▶ **Work instruction**: Each line of the entries that mentions the string "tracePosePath" needs to be reported.

** Raw data follows **

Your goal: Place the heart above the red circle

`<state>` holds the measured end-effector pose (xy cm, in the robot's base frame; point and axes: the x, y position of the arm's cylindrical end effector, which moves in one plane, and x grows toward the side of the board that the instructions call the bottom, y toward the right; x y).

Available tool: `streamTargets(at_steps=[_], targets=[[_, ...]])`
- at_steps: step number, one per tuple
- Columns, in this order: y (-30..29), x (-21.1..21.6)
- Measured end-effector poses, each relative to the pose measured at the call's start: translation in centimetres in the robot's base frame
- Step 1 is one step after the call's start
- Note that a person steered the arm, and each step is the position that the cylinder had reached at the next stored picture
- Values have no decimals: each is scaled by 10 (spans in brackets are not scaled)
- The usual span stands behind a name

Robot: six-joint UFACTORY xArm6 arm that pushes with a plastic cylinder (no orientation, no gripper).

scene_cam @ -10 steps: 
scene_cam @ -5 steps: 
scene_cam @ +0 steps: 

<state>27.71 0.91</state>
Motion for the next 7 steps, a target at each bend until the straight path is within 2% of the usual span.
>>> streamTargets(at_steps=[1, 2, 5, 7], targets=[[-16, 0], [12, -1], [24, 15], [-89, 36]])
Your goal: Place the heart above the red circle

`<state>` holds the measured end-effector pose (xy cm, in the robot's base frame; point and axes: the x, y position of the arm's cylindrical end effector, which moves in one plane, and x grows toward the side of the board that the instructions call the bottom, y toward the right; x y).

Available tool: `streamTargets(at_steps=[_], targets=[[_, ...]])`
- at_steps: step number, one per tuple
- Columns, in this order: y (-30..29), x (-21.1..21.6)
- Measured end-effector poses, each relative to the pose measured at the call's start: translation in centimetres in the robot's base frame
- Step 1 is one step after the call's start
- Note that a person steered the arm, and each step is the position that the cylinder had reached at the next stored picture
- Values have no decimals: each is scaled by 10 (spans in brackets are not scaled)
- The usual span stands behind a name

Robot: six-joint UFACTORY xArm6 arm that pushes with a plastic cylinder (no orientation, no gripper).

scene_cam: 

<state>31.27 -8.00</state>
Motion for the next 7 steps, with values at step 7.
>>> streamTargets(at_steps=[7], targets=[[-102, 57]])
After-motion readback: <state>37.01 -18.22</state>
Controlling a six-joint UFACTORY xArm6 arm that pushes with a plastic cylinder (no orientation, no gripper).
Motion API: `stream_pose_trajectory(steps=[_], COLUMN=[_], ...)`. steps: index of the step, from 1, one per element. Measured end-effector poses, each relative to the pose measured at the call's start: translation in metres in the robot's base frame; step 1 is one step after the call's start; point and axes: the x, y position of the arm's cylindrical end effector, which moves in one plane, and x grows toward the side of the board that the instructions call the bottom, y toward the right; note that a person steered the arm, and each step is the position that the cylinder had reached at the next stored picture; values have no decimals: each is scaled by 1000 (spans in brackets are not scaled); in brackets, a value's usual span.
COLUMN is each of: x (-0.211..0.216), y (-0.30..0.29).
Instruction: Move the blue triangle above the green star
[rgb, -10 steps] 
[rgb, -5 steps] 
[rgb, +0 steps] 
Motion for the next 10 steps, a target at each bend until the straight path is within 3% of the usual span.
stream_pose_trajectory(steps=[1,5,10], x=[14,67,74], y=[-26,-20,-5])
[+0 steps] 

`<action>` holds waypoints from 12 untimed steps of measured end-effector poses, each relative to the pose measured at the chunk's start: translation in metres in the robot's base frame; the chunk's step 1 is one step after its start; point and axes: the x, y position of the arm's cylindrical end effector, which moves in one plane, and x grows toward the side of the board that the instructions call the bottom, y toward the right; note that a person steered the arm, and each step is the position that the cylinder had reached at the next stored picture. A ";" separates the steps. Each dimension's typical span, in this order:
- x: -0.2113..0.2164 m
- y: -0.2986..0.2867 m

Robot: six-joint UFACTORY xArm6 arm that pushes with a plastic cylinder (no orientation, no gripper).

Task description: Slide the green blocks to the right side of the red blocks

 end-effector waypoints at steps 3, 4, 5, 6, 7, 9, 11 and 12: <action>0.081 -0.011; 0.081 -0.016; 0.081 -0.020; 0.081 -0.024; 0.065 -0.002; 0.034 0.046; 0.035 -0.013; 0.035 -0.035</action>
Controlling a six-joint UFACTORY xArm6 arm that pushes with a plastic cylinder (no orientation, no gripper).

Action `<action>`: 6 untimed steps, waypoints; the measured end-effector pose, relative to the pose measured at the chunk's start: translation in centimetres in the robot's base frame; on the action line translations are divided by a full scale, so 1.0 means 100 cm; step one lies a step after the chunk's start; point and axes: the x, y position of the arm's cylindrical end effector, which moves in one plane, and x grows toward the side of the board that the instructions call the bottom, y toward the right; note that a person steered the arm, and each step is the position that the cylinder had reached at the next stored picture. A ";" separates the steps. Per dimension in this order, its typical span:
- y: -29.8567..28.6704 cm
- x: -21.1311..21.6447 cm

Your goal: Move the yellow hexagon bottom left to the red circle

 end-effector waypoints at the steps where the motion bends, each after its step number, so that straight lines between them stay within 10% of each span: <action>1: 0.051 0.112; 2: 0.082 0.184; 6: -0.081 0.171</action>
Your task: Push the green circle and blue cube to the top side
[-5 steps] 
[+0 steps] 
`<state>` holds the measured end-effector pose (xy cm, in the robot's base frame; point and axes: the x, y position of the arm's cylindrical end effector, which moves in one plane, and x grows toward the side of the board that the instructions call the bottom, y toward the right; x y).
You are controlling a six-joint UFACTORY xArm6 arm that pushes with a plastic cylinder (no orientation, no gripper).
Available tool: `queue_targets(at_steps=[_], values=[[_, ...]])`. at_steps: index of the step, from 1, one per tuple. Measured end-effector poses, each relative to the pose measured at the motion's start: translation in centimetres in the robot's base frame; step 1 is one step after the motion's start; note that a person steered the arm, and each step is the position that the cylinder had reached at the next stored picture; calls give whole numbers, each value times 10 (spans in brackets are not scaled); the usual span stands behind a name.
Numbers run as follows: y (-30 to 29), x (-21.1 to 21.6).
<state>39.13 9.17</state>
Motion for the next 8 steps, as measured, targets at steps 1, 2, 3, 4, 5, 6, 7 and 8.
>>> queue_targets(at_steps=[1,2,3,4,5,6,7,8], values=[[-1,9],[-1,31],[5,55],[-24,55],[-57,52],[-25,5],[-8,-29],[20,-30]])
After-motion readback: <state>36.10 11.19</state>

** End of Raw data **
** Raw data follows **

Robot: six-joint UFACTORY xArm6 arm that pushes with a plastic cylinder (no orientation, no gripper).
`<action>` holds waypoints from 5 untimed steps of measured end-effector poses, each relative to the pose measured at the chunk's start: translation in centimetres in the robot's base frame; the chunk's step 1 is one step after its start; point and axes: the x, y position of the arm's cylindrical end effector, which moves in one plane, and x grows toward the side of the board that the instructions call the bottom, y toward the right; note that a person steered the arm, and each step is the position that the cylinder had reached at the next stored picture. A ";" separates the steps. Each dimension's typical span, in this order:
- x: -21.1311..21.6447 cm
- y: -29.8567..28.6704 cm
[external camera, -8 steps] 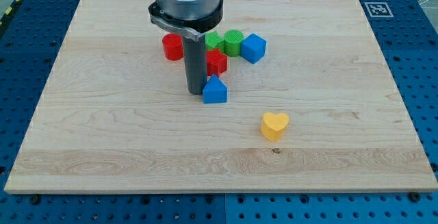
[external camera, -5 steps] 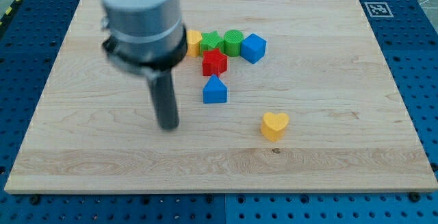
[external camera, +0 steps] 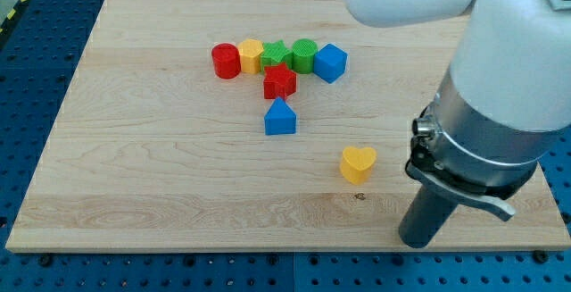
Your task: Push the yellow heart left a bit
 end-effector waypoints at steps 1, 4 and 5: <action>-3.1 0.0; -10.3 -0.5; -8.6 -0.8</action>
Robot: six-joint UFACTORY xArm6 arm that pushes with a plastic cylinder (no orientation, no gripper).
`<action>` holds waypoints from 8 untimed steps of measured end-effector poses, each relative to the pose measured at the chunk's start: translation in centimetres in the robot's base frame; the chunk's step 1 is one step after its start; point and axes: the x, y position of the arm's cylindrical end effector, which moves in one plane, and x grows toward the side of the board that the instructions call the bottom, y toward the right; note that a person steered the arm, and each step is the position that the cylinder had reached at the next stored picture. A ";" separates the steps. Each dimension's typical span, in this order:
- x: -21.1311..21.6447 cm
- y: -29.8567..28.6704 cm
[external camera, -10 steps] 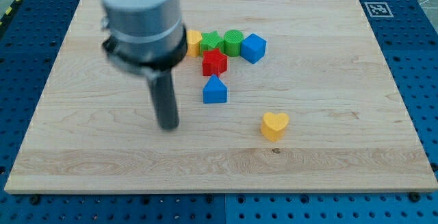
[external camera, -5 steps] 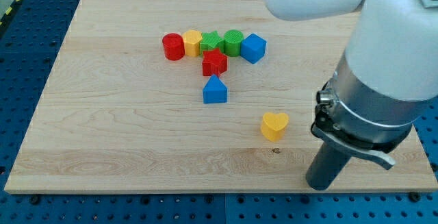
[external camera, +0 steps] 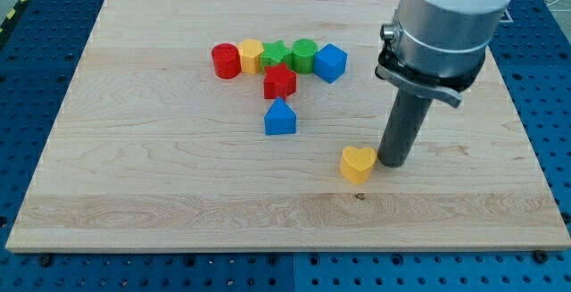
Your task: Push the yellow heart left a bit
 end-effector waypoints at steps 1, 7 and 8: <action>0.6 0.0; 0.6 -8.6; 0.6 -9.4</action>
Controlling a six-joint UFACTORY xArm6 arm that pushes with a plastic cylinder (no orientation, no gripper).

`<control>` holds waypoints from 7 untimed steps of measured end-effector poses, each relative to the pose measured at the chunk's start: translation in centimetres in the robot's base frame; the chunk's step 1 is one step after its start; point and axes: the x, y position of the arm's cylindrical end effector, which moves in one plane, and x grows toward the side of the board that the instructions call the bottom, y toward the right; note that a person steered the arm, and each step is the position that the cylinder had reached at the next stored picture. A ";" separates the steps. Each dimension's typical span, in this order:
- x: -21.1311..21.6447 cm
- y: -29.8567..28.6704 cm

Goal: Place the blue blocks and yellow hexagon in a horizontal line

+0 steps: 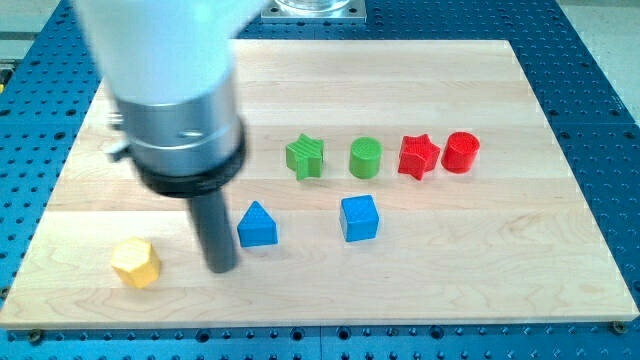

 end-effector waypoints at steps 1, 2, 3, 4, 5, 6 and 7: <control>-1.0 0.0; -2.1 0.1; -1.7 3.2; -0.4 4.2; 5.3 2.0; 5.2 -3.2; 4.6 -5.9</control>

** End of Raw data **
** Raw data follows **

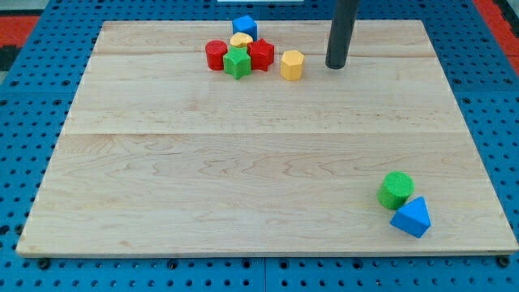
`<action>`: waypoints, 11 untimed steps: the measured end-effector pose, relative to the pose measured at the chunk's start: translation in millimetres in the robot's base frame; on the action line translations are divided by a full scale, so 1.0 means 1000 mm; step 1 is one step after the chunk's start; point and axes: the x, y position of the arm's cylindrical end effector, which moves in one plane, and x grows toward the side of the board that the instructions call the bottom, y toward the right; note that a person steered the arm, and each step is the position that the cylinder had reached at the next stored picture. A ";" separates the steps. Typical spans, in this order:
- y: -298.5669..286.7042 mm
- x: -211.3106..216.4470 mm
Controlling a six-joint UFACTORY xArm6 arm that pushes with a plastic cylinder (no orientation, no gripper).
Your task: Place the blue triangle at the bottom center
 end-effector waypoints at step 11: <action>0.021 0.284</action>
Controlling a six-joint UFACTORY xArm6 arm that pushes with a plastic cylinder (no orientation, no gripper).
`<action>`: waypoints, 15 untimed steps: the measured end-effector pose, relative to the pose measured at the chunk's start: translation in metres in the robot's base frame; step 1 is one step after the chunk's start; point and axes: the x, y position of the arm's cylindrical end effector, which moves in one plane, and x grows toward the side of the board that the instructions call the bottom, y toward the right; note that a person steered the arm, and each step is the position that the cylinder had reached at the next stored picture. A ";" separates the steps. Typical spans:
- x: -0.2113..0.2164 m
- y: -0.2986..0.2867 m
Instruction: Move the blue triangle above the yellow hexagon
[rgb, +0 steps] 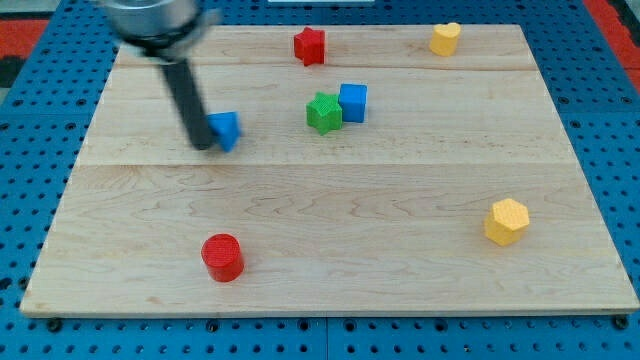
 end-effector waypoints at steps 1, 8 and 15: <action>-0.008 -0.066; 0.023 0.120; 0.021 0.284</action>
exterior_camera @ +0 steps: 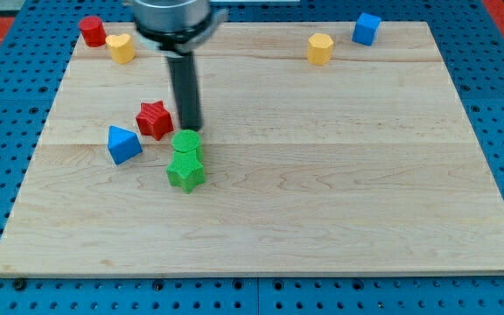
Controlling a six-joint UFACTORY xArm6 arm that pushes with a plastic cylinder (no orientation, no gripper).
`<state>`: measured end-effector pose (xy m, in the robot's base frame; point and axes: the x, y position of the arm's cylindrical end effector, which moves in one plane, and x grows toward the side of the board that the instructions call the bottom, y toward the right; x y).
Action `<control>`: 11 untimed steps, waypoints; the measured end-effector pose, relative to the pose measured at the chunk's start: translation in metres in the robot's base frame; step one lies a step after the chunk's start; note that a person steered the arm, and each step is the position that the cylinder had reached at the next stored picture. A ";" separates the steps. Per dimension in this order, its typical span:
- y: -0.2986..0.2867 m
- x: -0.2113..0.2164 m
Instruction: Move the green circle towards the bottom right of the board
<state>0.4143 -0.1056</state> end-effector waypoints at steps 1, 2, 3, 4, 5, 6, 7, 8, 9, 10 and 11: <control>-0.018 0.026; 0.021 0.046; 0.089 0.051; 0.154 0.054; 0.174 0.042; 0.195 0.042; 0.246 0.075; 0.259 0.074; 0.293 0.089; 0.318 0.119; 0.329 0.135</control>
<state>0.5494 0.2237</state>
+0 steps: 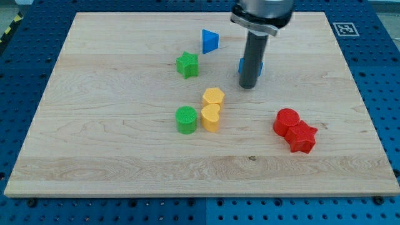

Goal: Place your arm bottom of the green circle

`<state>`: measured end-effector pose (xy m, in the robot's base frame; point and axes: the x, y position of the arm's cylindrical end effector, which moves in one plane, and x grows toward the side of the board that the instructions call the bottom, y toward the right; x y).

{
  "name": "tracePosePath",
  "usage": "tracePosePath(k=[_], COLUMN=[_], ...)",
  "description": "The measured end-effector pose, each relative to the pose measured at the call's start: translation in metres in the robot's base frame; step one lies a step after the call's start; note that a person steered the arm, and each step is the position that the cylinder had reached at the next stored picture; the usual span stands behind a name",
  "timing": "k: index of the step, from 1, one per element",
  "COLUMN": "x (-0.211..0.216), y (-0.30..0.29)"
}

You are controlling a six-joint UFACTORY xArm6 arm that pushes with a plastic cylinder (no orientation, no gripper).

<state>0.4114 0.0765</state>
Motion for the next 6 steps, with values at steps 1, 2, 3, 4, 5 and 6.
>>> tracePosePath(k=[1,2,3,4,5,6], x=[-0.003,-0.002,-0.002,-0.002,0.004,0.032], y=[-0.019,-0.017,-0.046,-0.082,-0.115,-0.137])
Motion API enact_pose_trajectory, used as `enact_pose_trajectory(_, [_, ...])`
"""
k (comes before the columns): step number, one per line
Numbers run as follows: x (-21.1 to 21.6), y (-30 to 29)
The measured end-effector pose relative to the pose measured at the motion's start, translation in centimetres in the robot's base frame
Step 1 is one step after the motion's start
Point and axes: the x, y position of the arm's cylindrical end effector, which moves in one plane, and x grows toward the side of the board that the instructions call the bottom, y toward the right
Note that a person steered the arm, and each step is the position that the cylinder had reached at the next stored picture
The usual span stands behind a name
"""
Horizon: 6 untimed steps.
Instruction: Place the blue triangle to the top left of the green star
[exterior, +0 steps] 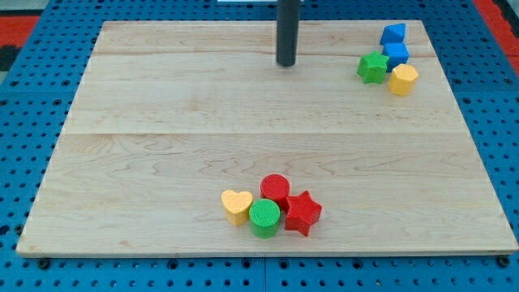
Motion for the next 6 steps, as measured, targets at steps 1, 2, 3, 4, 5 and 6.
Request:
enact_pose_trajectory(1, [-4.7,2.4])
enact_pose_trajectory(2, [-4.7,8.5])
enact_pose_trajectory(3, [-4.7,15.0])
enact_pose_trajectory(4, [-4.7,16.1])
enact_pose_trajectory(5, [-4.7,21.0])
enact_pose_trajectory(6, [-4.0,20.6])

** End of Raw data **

▶ **Output for this exercise**:
  "name": "tracePosePath",
  "usage": "tracePosePath(k=[_], COLUMN=[_], ...)",
>>> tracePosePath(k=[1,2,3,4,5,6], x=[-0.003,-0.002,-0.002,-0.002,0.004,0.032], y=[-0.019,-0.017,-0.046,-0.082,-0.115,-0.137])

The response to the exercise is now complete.